Rewrite of worker pool with multi-task dispatch per worker by tcely · Pull Request #26 · kikkia/yt-cipher

tcely · 2026-01-06T00:20:51Z

PR Type

Enhancement

Description

Refactor worker pool to process multiple tasks per worker lifecycle
Implement per-worker message limits with automatic worker rotation
Add robust error handling, timeouts, and recovery mechanisms
Introduce deque-based task queue with pluggable implementations
Add comprehensive worker lifecycle management and in-flight task tracking

Diagram Walkthrough

flowchart LR
  A["Task Queue<br/>Deque-based"] -->|dispatch| B["Idle Worker<br/>with Budget"]
  B -->|postMessage| C["Worker Process"]
  C -->|message event| D["Task Resolution<br/>resolve/reject"]
  D -->|releaseWorker| E{Budget<br/>Remaining?}
  E -->|Yes| F["Return to Idle Pool"]
  E -->|No| G["Retire & Replace"]
  F -->|fillWorkers| H["Create New Worker<br/>if needed"]
  C -->|error/crash| I["Reject Task<br/>& Retire Worker"]
  I -->|scheduleRefill| H

File Walkthrough

Relevant files

Enhancement

taskQueueDeque.ts `Add pluggable deque-based task queue implementation` src/taskQueueDeque.ts New file implementing pluggable deque-based task queue Supports two implementations: `@alg/deque` and `@korkje/deque` Adapters provide unified `TaskQueue` interface with `push()`, `shift()`, and `length` Environment variable `TASK_QUEUE_DEQUE_IMPL` controls which implementation is used	+62/-0
types.ts `Update types for worker limits and task tracking` src/types.ts Replace `WorkerWithStatus` with `WorkerWithLimit` interface tracking message budget Add `TaskQueue` interface for queue abstraction Add `InFlight` type to track in-flight tasks with timeout IDs Add `SafeCallOptions` type for error handling and logging configuration	+30/-3
utils.ts `Add safe function call utility with error handling` src/utils.ts Add `safeCall()` function for safe function invocation with error handling Implement `looksLikeSafeCallOptions()` type guard for options validation Support optional logging, error callbacks, and label-based error tracking Preserve caller's `this` context using `Reflect.apply()`	+65/-1
workerPool.ts `Refactor worker pool with budgets and lifecycle management` src/workerPool.ts Complete refactor of worker pool with multi-task dispatch per worker Implement per-worker message budgets with `MESSAGES_LIMIT` configuration Add comprehensive in-flight task tracking with timeout protection Implement worker lifecycle management: idle pool, retirement, and replacement Add recovery mechanism with exponential backoff for pool failures Implement permanent message/error/crash handlers on workers Add task age validation and queue draining on fatal errors Replace simple dispatch loop with `fillWorkers()` and `dispatch()` functions Track idle workers using both Set and Stack for efficient access Add helper functions: `releaseWorker()`, `setIdle()`, `setInFlight()`, `clearInFlight()`, `takeIdleWorker()`	+427/-30

Documentation

README.md `Add comprehensive environment variables documentation` src/README.md New documentation file documenting all environment variables Document `TASK_QUEUE_DEQUE_IMPL` for queue implementation selection Document `MAX_THREADS` for worker pool concurrency control Document `MESSAGES_LIMIT` for per-worker message budget configuration Document other existing variables: `API_TOKEN`, `HOST`, `PORT`, `HOME`, `XDG_CACHE_HOME`, cache size limits	+90/-0

kikkia · 2026-01-13T07:03:16Z

Hey there, I took a look a while back and was thinking a bit on it, what is the benefit here vs the current implementation? The current implementation is simple and easily understandable.

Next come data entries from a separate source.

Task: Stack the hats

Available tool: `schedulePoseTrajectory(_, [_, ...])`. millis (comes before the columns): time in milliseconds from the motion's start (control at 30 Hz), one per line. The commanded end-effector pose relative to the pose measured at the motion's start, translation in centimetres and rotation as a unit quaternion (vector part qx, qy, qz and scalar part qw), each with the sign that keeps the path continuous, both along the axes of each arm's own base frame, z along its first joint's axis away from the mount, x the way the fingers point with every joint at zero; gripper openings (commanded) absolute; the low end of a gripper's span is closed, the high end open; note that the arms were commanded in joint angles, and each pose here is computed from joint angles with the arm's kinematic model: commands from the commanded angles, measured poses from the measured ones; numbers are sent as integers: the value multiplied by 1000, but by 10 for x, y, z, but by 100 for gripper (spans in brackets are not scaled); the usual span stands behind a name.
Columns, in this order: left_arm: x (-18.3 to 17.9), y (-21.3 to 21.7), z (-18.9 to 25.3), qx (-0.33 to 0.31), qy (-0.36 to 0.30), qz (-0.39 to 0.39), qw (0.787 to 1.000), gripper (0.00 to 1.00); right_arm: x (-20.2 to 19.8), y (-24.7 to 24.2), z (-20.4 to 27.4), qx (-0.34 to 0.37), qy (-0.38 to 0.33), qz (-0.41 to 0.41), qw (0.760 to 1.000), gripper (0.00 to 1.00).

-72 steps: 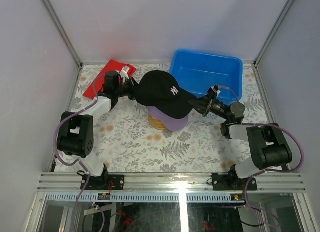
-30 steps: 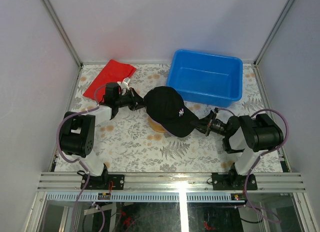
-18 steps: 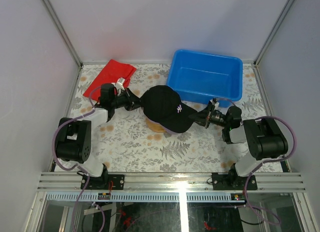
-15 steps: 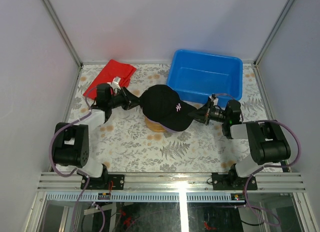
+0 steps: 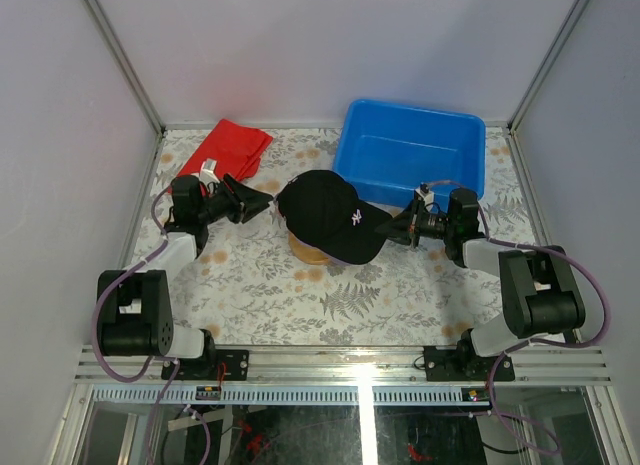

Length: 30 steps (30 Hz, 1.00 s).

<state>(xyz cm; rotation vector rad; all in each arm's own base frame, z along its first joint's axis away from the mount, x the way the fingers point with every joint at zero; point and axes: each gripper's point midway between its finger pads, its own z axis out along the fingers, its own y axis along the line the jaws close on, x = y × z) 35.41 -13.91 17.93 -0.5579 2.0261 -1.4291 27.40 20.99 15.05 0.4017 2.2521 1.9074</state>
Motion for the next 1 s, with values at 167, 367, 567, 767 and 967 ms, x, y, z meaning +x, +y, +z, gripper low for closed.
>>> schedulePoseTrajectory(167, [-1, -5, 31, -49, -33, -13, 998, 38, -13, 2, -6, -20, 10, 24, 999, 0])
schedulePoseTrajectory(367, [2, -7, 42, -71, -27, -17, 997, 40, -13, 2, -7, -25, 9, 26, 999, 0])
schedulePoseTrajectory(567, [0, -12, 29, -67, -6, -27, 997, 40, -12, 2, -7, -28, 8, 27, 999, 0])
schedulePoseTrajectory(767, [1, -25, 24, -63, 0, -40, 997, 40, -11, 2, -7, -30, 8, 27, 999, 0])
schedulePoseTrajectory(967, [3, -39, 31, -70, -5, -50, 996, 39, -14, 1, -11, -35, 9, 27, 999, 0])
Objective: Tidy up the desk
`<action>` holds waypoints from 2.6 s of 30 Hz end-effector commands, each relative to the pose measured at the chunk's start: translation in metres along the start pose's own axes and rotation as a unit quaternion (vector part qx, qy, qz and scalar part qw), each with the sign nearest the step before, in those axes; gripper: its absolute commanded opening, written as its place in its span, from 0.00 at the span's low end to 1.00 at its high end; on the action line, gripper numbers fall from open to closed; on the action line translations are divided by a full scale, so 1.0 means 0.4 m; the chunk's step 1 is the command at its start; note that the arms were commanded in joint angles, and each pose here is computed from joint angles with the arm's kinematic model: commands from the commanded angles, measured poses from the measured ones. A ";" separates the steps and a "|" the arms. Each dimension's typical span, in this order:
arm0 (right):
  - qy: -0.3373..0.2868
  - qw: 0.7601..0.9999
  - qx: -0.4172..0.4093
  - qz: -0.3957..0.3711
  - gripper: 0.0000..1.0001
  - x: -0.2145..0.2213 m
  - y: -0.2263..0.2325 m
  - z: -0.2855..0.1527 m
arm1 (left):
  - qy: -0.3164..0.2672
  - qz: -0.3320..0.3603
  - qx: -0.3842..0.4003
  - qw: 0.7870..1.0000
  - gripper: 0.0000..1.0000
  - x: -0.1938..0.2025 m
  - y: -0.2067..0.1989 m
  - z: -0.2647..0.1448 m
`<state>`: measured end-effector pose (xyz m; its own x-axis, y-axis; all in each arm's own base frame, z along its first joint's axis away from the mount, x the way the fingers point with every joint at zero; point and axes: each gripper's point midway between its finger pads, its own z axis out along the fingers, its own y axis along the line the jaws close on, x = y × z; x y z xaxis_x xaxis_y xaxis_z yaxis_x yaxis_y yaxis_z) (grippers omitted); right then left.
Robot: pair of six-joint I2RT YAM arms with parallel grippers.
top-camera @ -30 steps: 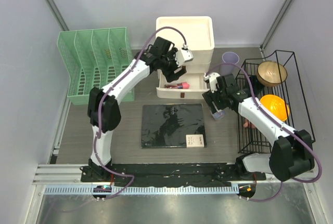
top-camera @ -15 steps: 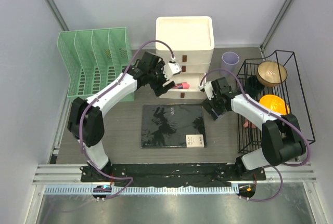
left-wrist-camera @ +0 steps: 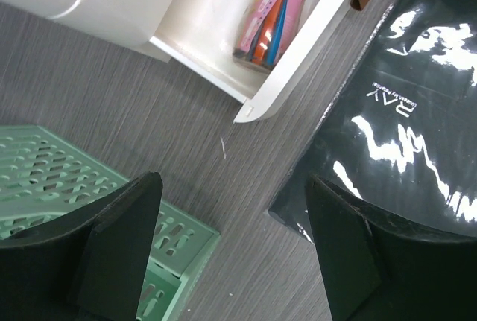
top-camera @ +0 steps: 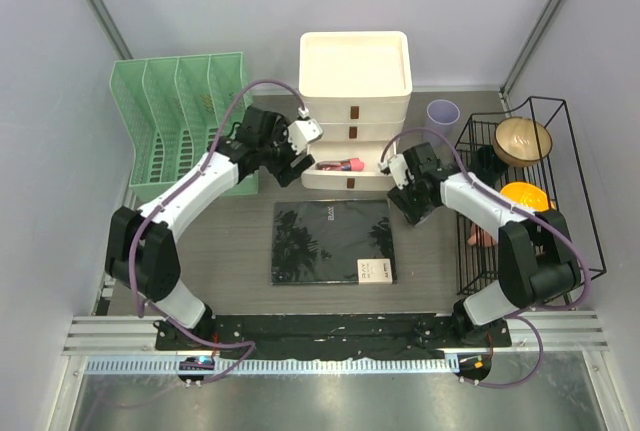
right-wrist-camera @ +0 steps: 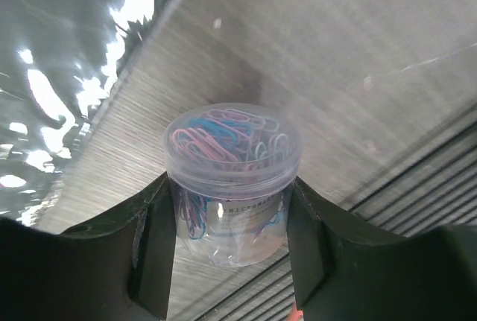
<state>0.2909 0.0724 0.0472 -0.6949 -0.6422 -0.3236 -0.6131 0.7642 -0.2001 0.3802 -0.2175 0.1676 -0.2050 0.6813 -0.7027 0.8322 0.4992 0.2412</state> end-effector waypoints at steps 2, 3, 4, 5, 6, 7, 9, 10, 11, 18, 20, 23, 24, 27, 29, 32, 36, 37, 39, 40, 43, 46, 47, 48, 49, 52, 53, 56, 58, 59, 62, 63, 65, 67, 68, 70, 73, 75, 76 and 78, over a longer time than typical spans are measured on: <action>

Since the these jobs are only used for the first request on a new script its rare they happen. The public instance only see's a couple of those per week despite serving about 200-300k deciphers a day.

Unless there is some big improvement or bug that I have not seen or experienced at my scale, then I could be open to it, but I think the simplicity and ease of understanding is preferable.

tcely · 2026-01-13T07:42:44Z

I have also seen very few actual new players since I put up a server and pointed yt-dlp at it.

I'd very much like to see dispatch using a loop to assign more than one task before calling dispatch again.

A benefit of the new worker-pool implementation is robustness and liveness under edge cases that can otherwise lead to stuck requests, silent leaks, or long-lived degraded behavior. In other words: it’s about “never getting wedged.”

Concretely, the new code adds protections that the current simple model doesn’t provide:

1) Hard liveness guarantees (prevents “hung forever” requests)

New behavior

Each in-flight task gets an explicit timeout (IN_FLIGHT_TIMEOUT_MS = 60m). If a worker never responds (crash, deadlock, event loop stall, etc.), the task is rejected and the worker is retired.
Tasks sitting in the queue too long are rejected (MAX_TASK_AGE_MS = 30m) rather than being served extremely late.

Current behavior risk

If a worker gets into a bad state and never posts back, that request can hang indefinitely, and the pool can slowly degrade (depending on how many workers get wedged).

Even if “new script” events are rare, the impact of a single hung request can be high (clients waiting forever, connection accumulation, etc.).

2) Worker recycling via message budgets (prevents long-lived memory/GC creep)

New behavior

Workers have a configurable message budget (MESSAGES_LIMIT, default 10_000). When exhausted, the worker is terminated and replaced.

Why it matters even if first-script is rare

These workers execute fairly heavy JavaScript parsing / transforms and may retain memory unintentionally (library/global caches, V8 isolates, fragmentation, etc.). Recycling prevents “one bad long-lived isolate” behavior.
This is a common production tactic for long-running worker processes.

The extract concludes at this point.